Required work: Examine each line in the records below for the word "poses". Report how many lines contain it, and nothing else.

Material provided:
************

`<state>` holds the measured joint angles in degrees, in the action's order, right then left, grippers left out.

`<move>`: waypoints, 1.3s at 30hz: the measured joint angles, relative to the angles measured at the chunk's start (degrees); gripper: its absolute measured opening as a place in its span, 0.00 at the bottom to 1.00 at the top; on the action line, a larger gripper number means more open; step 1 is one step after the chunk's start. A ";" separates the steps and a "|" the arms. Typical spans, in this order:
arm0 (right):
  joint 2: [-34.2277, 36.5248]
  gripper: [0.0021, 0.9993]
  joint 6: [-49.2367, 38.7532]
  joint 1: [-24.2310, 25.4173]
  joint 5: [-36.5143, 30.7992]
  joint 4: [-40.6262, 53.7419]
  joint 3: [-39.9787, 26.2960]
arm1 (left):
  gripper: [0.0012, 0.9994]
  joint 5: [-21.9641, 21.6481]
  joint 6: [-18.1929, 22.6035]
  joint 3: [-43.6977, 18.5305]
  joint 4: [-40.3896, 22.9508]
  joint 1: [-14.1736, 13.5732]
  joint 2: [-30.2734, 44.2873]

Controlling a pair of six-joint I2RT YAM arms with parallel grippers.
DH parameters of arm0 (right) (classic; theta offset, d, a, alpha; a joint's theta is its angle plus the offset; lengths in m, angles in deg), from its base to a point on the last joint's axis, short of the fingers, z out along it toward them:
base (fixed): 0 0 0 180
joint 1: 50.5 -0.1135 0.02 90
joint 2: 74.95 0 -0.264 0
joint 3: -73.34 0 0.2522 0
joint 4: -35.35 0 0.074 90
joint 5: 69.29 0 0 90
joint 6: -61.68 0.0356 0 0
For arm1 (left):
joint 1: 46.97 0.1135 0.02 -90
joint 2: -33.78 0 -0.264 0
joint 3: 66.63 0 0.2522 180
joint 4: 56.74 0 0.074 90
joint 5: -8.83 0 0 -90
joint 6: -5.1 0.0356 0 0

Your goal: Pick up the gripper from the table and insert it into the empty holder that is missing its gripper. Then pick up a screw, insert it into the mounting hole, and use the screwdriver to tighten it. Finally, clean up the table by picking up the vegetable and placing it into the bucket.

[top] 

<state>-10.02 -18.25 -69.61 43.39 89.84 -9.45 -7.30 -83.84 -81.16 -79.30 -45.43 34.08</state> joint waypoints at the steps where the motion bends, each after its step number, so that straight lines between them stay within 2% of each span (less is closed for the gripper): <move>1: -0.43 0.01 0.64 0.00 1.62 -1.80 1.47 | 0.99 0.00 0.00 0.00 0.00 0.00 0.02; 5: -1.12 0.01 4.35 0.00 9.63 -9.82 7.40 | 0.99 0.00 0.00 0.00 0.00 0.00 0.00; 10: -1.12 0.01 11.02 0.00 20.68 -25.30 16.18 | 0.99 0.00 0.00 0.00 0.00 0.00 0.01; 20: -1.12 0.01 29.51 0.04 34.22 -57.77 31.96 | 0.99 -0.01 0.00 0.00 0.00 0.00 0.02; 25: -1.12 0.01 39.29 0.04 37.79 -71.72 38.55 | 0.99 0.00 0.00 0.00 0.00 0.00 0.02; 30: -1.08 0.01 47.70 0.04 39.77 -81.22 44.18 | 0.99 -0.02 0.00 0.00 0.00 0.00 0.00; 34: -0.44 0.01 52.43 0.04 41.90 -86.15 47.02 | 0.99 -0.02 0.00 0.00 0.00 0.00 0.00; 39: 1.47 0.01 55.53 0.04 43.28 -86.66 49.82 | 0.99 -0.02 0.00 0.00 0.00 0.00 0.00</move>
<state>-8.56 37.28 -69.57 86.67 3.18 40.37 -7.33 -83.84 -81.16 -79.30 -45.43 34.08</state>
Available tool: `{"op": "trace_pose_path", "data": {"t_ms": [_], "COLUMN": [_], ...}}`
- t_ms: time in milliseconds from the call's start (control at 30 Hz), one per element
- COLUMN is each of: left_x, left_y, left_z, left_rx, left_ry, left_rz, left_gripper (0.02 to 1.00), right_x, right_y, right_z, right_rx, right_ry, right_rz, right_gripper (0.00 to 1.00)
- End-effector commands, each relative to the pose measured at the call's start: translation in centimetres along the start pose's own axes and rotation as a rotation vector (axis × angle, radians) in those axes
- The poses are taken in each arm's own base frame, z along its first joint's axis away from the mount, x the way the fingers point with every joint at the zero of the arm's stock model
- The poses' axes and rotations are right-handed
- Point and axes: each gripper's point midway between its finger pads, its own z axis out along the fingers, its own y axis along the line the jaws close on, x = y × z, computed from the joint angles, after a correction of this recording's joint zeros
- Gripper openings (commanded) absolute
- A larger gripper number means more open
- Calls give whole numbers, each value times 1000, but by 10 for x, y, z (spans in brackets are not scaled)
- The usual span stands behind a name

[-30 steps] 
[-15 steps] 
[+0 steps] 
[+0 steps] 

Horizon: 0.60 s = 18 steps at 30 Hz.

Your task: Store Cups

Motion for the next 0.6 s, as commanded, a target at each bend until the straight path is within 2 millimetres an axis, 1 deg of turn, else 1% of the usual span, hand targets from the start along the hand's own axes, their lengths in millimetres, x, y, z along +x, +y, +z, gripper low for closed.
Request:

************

Result for this exercise: 2